1. By (configurable) default, DUMP should not emit more than 1MB of data
2. The DUMP statement should accept a limit on rows
Safety Valve limit on output size
Pig should gain a pig.max_dump_bytes configuration variable imposing an approximate upper bound on how much data DUMP will emit. Since a GROUP BY statement can generate an extremely large bag, this safety valve limit should be bytes and not rows. I propose a default of 1,000,000 bytes – good for about 1000 records of 1k each. Pig should emit a warning to the console if the max_dump_bytes limit is hit.
This is a breaking change, but users shouldn't be using DUMP other than for experimentation. Pig should favor the experimentation use case, and let the foolhardy push the max_dump_bytes limit back up on their own.

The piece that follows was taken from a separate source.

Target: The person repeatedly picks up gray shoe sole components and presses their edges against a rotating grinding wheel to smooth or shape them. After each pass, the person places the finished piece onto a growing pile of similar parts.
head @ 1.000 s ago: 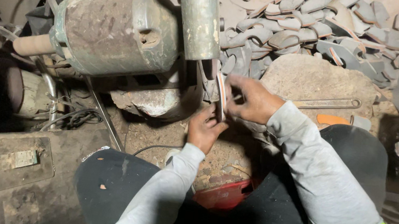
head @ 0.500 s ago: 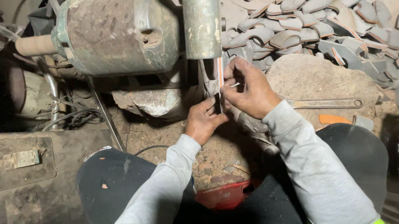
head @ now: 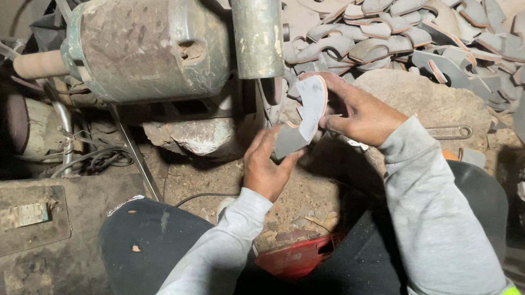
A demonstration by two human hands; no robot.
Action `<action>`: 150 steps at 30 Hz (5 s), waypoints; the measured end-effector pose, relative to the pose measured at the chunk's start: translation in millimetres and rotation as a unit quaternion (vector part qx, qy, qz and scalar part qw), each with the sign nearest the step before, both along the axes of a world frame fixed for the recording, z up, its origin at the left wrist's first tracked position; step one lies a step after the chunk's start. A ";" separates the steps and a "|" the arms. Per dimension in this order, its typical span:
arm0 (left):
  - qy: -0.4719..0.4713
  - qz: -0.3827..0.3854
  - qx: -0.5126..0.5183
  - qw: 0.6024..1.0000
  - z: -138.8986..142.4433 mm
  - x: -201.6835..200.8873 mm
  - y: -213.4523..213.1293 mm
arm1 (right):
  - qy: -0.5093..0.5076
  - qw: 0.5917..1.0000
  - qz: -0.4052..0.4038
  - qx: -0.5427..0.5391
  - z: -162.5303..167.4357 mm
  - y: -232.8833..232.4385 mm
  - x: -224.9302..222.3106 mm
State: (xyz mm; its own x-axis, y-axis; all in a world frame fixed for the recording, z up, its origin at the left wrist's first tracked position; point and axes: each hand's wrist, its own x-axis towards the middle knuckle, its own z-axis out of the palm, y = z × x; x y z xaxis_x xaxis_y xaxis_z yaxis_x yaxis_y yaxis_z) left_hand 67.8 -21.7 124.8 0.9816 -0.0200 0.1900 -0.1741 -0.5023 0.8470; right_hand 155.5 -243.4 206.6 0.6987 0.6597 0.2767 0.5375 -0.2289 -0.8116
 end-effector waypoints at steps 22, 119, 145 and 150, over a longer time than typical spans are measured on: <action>0.063 0.043 -0.033 0.997 15.6 20.2 -6.7 | 0.309 0.927 -0.123 0.176 -37.4 24.4 4.2; 0.196 -0.135 -0.459 0.856 4.5 31.8 11.8 | 0.172 0.955 -0.176 0.163 -15.0 49.5 1.6; 0.180 -0.143 -0.454 0.861 1.9 33.9 16.5 | 0.174 0.958 -0.169 0.154 -11.1 45.2 2.5; 0.188 -0.143 -0.454 0.859 6.6 35.1 16.8 | 0.199 0.952 -0.168 0.158 -11.0 48.0 6.7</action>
State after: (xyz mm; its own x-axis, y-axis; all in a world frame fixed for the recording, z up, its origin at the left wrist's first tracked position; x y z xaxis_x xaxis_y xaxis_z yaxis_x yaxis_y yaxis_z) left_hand 102.9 -4.9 131.4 0.9565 -0.2820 -0.0754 0.1921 0.4136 0.8900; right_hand 162.2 -195.4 195.6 0.9470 0.3071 0.0941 0.1129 -0.0439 -0.9926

DUMP can elegantly limit the number of rows
Right now I have to write the following annoyingly-wordy statement:
dumpable = LIMIT teams 10 ; DUMP dumpable;
One approach would be to allow DUMP to accept an inline (nested) operator. Assignment statements can have inline operators, but dump can't:
-- these work, which is so awesome:
some = FOREACH (LIMIT teams 10) GENERATE team_id, park_id;
some = GROUP (LIMIT teams 10) BY park_id;
STORE (LIMIT teams 10) INTO '/tmp/some_teams';
-- these don't work, but maybe they should:
DUMP (LIMIT teams 10);
DUMP (GROUP teams BY team_id);
Alternatively, DUMP could accept an argument:
dumpable = DUMP teams LIMIT 10; dumpable = DUMP teams LIMIT ALL;
The generated plan should be equivalent to that from `some = LIMIT teams 10 ; DUMP some` so that optimizations on LIMIT kick in.